At one point in my past that small room had some weight. Decisions would have to be made in between those four sheltered walls; the keys of a computer would go clickety-clack, with such rapid red force, that receptionist’s nails striking letters as a mason hits stone. My life had to be guided in that room. If that air ticket could not have been altered at all by her touch, the set paths of my course would have had to be broken. I don’t remember feeling nervous, but I do recall a sense of proportion being weighted, almost on scales. Is there anything worse than the slow pace of bureaucracy? Have a seat. We’ll be right with you. Won’t take a moment. Read a magazine, if you like. All of these dull remarks in an English that slants. The silence, full. Is there any more noise to be found than in a room lacking sound? The hum of the lights; the steps in the hall just outside the closed door; the soft snap of some gum in an overhead office. All of this, blaring. Everything had consequence.

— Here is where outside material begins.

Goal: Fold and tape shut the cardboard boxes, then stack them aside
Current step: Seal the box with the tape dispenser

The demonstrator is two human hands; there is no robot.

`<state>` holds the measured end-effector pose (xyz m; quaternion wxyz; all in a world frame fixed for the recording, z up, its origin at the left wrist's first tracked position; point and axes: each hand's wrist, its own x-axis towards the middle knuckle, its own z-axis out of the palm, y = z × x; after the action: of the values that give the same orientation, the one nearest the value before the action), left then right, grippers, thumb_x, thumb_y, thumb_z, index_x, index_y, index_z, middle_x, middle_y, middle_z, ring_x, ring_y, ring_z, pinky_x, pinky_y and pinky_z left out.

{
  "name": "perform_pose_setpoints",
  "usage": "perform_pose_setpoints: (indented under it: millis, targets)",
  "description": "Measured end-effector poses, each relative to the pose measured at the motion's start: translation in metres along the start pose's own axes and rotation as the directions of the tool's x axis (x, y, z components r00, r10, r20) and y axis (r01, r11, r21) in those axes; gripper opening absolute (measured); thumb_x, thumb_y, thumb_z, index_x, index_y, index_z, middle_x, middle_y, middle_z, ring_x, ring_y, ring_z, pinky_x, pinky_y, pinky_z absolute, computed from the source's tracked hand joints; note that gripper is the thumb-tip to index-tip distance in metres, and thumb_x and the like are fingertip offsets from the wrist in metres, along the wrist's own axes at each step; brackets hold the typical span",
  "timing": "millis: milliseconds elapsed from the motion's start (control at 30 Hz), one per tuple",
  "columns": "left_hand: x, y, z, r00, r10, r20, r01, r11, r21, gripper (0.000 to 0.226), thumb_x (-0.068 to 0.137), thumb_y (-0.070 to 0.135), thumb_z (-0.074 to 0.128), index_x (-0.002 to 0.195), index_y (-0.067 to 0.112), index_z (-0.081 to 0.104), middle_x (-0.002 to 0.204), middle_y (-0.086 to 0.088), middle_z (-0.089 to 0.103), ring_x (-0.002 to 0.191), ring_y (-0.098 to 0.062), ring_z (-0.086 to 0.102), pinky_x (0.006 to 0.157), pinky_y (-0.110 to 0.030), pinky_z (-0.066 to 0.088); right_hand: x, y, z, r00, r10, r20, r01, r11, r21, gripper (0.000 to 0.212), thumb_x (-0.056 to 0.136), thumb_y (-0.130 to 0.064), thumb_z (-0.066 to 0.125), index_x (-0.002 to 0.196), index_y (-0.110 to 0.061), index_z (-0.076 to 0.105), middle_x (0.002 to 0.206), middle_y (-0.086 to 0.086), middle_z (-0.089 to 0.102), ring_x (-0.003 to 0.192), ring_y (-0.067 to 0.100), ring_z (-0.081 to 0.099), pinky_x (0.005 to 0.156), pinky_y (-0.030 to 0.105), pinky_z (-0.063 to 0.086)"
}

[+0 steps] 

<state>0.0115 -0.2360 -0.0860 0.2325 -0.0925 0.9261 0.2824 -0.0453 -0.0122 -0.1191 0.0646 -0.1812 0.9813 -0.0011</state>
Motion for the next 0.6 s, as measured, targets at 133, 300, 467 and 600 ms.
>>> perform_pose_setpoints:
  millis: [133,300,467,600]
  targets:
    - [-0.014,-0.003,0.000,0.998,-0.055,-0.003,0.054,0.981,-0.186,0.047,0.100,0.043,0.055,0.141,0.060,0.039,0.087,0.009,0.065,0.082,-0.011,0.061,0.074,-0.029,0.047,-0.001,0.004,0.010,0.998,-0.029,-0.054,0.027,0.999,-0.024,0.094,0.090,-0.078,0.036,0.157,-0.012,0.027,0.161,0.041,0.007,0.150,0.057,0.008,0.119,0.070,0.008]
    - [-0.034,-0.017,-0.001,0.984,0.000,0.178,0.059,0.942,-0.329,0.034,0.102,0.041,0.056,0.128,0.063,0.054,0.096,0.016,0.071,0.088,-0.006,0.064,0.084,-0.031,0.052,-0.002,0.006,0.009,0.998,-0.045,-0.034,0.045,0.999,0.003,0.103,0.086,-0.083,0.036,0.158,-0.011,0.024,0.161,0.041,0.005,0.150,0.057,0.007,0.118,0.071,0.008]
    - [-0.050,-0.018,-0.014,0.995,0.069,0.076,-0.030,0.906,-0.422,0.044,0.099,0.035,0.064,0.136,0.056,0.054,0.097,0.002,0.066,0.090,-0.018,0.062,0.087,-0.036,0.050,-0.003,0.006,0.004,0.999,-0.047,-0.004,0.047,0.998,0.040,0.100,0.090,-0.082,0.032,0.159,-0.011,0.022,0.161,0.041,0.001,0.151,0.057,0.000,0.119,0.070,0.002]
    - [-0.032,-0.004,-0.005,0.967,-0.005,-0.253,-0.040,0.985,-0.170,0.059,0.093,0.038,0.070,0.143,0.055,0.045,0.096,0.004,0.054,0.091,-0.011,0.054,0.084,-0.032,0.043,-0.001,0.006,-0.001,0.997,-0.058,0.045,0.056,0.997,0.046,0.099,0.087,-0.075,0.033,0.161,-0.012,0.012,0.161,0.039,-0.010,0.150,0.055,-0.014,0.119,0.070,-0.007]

Last night before sleep I remembered that room. Its function, perfunctory. All of that green, though. Soothing. Even if my purpose was bland, that room had some juice. I could have lived in that room, was what I thought. Not for a year, or even a month, but for a week, why not. Something to do with that dark green. Life so often evolves into gray’s oldest chum. A green such as that could lift me right up.

Drifting off, I realized that it didn’t bother me – that I couldn’t remember precisely my purpose for waiting. So what if the memory’s details had died? How many days as a whole have decided to exit my brain? This one over a decade ago has stayed in some nook of my head that is rarely swept clean. It could be one of those random days of my life that recurs like a fever one gets every year as each spring starts its swoon. Dear reader, do you, too, have memories like this one that linger half-empty? Do you wish you could crawl into their space and remember that self? Perhaps reading this post will prepare you for more – your old locker’s three digit combo, or the smell of the breath of the first person you kissed, or the sweet plume of winter on a crsip Christmas Eve from a stroll in your youth when a sung carol was king. (Do you sometimes wonder about those lips of that soul who you kissed long ago, that first brush with another? Hoping that she or he thinks of you too, during random moments at work, when the meeting drones on?) Memories emerge, don’t they. Ten years from now, or twenty, or if I’m lucky, fifty, I might still recollect that same random green room. It could act as my good-luck charm for sleep, my go-to embrace.